AIM OF THE TASK >> Only lines with the string "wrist" matter here; gather them from the material below.

------------------------------------------------------------

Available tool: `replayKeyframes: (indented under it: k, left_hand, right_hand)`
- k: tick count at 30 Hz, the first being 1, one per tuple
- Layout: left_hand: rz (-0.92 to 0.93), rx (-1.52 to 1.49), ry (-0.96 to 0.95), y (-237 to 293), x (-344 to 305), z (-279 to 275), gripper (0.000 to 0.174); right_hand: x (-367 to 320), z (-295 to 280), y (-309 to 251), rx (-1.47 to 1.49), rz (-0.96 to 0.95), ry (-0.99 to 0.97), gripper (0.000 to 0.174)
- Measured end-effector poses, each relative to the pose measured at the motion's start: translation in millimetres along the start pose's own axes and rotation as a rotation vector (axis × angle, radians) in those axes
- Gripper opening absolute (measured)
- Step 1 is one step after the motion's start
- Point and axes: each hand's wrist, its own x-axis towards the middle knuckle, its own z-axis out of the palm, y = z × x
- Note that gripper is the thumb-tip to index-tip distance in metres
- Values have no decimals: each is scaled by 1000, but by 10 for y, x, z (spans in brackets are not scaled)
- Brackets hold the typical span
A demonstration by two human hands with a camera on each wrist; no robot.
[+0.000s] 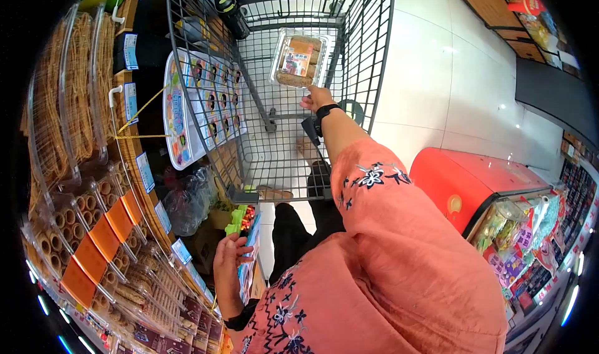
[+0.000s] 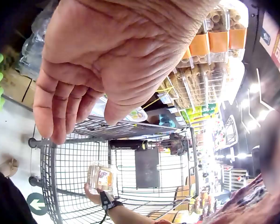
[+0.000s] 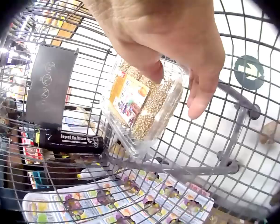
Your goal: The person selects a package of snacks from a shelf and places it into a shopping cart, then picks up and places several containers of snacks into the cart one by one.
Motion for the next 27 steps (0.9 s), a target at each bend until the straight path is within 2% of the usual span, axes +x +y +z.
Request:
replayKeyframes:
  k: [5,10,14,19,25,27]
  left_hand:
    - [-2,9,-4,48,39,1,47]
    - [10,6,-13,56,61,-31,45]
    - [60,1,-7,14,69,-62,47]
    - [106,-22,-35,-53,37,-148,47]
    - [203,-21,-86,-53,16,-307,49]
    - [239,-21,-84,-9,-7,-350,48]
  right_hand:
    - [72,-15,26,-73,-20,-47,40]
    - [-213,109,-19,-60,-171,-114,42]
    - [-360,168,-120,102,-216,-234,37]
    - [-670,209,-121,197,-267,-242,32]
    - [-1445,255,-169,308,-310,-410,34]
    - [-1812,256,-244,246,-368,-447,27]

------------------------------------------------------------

OUTPUT BELOW >>
- Point and axes: each hand's wrist, its own x-axis towards the middle knuckle, its own z-axis out of the palm, y = z × x
A demonstration by two human hands with a camera on each wrist; no robot.

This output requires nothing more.